Afin de corriger des infractions éventuelles aux règles relevant de leur responsabilité, les autorités compétentes de l’État membre où les services de gestion seront fournis doivent pouvoir compter sur la coopération de celles de l’État membre d’origine du gestionnaire. Si nécessaire, en dernier ressort et après en avoir informé les autorités compétentes de l'État membre d'origine du gestionnaire, les autorités compétentes de l’État membre où les services de gestion seront fournis pourront prendre directement des mesures à l’égard du gestionnaire.

Rémunération des dirigeants: la déclaration du G20 de Pittsburgh du 25 septembre 2009 a marqué un accord international au sujet de la rémunération des dirigeants des banques et autres institutions financières. Les députés proposent d'appliquer ces principes aux fonds alternatifs.

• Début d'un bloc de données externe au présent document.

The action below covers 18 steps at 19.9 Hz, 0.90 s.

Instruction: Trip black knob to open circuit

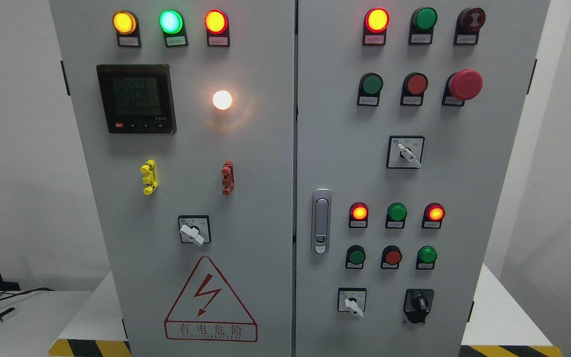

Afin d'empêcher que des structures de rémunération mal conçues puissent nuire à la qualité de la gestion des risques et à la maîtrise des prises de risques par les individus, les députés entendent imposer aux gestionnaires l'obligation expresse de mettre en place et d'entretenir, pour les catégories du personnel dont les activités professionnelles ont une incidence significative sur leur profil de risque ou sur le profil de risque des fonds alternatifs qu'ils gèrent, des politiques et des pratiques de rémunération compatibles avec une gestion efficace des risques. Parmi ces catégories de personnel devraient au moins figurer les cadres supérieurs, les preneurs de risques et les personnes exerçant une fonction de contrôle.